Your answer needs to include each line of the records in which the string "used" can be found.

========

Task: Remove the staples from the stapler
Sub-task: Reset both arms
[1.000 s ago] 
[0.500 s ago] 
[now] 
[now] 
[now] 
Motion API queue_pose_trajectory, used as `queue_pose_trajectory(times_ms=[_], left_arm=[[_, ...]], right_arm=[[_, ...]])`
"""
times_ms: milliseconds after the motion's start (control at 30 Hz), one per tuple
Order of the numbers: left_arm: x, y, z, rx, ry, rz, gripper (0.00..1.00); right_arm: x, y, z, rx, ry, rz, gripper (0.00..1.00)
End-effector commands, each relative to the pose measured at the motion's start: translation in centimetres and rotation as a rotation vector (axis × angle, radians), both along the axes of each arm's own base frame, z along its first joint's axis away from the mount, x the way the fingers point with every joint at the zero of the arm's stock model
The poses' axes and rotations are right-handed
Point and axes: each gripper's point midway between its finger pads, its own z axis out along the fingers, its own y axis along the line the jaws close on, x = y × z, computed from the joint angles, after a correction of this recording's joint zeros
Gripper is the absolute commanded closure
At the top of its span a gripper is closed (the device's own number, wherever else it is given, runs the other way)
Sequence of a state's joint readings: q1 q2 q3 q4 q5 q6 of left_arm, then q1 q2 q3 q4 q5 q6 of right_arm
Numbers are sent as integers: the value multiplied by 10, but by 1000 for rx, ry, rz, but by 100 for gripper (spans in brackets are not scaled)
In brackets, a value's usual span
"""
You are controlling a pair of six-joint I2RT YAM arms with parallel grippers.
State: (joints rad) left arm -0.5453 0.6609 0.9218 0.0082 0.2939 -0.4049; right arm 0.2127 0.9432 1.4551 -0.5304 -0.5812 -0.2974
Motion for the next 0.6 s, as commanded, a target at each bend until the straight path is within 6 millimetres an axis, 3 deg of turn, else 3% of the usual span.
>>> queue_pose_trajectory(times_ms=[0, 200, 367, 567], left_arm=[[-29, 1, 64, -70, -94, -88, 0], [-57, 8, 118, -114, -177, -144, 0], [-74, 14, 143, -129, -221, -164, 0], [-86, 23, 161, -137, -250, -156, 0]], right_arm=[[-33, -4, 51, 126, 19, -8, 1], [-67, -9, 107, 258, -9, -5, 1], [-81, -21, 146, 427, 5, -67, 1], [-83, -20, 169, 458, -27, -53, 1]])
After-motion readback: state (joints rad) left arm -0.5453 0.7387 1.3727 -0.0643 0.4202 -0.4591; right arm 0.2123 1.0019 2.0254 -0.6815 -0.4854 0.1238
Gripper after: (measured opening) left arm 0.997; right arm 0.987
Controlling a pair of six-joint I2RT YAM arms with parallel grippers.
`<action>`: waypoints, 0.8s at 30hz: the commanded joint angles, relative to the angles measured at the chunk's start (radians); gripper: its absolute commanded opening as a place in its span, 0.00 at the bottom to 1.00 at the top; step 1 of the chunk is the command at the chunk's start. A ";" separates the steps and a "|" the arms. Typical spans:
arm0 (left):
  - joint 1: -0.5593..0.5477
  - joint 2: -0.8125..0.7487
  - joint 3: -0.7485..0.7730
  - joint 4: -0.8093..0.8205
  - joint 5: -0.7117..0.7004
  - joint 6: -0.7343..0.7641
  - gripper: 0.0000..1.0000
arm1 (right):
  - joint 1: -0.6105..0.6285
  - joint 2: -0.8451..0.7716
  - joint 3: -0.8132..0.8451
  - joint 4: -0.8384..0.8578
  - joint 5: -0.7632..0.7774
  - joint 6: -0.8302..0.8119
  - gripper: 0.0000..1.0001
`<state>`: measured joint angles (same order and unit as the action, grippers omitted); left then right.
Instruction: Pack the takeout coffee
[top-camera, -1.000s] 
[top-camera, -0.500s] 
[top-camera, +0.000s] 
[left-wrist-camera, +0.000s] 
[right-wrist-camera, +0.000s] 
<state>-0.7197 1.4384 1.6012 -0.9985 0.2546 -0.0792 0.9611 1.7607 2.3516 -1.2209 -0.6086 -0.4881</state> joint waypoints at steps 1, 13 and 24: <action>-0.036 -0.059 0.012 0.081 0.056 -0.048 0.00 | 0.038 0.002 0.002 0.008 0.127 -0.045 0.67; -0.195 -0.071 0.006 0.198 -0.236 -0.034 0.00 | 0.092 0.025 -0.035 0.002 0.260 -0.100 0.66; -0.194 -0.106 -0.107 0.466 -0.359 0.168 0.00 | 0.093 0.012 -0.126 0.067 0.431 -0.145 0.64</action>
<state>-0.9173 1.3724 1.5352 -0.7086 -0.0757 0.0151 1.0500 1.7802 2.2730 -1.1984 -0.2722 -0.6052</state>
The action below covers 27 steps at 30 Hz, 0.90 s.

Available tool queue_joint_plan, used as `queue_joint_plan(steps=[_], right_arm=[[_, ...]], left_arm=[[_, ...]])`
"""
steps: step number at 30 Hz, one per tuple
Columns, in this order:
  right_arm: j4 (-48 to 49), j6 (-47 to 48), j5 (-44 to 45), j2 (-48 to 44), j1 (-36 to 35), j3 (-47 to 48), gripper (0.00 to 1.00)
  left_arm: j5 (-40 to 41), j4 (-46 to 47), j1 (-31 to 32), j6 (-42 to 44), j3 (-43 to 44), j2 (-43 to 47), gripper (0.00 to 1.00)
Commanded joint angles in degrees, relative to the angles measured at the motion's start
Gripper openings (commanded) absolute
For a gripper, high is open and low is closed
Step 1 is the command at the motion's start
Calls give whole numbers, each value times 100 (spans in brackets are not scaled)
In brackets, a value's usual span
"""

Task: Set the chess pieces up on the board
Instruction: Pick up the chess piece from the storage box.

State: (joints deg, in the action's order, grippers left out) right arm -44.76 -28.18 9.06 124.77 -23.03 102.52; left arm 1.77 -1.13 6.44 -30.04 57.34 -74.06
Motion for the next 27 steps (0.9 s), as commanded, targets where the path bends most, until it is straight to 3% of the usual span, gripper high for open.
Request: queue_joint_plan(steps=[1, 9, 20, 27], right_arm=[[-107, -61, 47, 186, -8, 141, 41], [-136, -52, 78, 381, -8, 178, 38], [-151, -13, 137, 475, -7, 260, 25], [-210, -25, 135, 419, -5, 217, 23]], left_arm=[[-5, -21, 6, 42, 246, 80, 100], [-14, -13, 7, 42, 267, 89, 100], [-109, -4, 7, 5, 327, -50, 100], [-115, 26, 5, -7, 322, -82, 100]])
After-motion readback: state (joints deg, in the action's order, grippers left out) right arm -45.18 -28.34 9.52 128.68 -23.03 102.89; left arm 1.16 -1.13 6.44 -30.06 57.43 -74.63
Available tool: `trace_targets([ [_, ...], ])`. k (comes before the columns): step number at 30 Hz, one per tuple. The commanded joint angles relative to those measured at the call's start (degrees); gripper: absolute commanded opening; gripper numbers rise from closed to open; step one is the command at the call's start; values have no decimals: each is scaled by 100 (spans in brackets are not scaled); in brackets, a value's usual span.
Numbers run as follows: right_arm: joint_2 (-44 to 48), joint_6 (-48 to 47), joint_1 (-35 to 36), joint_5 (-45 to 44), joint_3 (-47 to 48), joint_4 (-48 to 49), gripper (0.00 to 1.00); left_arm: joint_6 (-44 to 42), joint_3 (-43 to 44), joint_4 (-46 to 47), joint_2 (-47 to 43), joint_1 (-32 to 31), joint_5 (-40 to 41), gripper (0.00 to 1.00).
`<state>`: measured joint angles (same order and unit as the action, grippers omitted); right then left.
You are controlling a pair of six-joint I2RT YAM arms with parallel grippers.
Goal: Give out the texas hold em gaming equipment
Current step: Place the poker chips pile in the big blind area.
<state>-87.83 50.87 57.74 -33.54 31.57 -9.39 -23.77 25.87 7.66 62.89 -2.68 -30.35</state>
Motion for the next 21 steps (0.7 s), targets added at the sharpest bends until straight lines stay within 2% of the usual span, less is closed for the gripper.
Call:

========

Problem solution:
Motion API queue_pose_trajectory, used as `queue_pose_trajectory(times_ms=[_], left_arm=[[_, ...]], right_arm=[[_, ...]])`
Available tool queue_joint_plan, used as `queue_joint_plan(steps=[_], right_arm=[[_, ...]], left_arm=[[_, ...]])`

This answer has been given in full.